### Aim of the exercise
For each line of the material below, give that line again word for word.

### Stored data

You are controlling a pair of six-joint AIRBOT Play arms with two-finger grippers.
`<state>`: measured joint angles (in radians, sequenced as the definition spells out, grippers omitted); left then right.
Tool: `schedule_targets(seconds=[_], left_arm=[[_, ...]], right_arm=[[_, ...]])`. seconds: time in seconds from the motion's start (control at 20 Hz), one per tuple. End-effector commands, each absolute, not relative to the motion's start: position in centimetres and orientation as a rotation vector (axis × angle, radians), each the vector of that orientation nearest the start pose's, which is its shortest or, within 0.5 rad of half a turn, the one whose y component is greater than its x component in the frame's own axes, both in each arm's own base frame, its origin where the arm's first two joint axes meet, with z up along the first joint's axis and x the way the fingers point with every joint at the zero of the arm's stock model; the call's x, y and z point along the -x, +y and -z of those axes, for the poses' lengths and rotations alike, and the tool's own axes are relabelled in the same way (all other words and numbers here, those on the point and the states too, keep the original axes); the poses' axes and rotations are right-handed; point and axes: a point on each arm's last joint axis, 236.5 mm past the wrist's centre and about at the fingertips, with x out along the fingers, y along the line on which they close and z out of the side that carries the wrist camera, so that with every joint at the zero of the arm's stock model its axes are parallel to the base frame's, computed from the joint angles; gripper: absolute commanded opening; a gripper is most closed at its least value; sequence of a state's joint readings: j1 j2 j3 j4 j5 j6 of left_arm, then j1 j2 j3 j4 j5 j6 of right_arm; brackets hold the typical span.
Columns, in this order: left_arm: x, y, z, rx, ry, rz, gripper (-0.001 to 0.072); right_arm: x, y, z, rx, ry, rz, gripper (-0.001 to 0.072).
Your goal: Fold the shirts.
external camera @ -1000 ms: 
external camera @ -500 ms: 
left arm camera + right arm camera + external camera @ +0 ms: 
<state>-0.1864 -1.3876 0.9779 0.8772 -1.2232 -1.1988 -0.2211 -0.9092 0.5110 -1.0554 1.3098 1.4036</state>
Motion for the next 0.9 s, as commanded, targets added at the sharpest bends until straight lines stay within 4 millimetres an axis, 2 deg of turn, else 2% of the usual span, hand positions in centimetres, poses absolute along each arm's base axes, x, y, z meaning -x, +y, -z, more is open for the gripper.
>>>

### Expected output
You are controlling a pair of six-joint AIRBOT Play arms with two-finger grippers.
`<state>`: measured joint angles (in radians, sequenced as the definition spells out, grippers omitted); left then right.
Tool: `schedule_targets(seconds=[_], left_arm=[[_, ...]], right_arm=[[_, ...]])`. seconds: time in seconds from the motion's start (control at 20 Hz), one per tuple. End-effector commands, each absolute, not relative to the motion's start: position in centimetres and orientation as a rotation vector (axis × angle, radians), each the vector of that orientation nearest the start pose's, which is its shortest or, within 0.5 rad of half a turn, the one whose y component is greater than its x component in the frame's own axes, both in each arm's own base frame, its origin where the arm's first two joint axes meet, with z up along the first joint's axis and x the way the fingers point with every joint at the zero of the arm's stock model; the call's x, y and z point along the -x, +y and -z of those axes, for the poses' lengths and rotations alike, and the tool's own axes are relabelled in the same way (all other words and numbers here, those on the point and the states too, keep the original axes); the poses' axes and rotations are right-handed; point and axes: a point on each arm's last joint axis, 236.5 mm past the wrist's centre and about at the fingertips, with x out along the fingers, y along the line on which they close and z out of the side that carries the wrist camera, so that with every joint at the zero of the arm's stock model its axes are parallel to the base frame's, computed from the joint angles; gripper: absolute commanded opening; a gripper is most closed at its least value; sequence of a state's joint readings: j1 j2 j3 j4 j5 j6 of left_arm, then j1 j2 j3 j4 j5 j6 of right_arm; brackets hold the typical span.
Columns, in this order: left_arm: x, y, z, rx, ry, rz, gripper (-0.001 to 0.072); right_arm: x, y, z, rx, ry, rz, gripper (-0.001 to 0.072).
Your goal: Fold the shirts.
external camera @ -1000 ms: 
external camera @ -500 ms: 
left arm camera + right arm camera + external camera @ +0 ms: 
<state>-0.1864 -1.3876 0.9779 0.8772 -1.2232 -1.1988 -0.2211 -0.9092 0.5110 -1.0554 1.3098 1.4036</state>
Motion for the next 0.9 s, as commanded, targets added at the sharpest bends until straight lines stay within 4 millimetres an axis, 2 deg of turn, else 2% of the usual span, hand positions in centimetres, poses absolute along each arm's base axes, x, y, z meaning -x, +y, -z, more is open for the gripper.
>>>

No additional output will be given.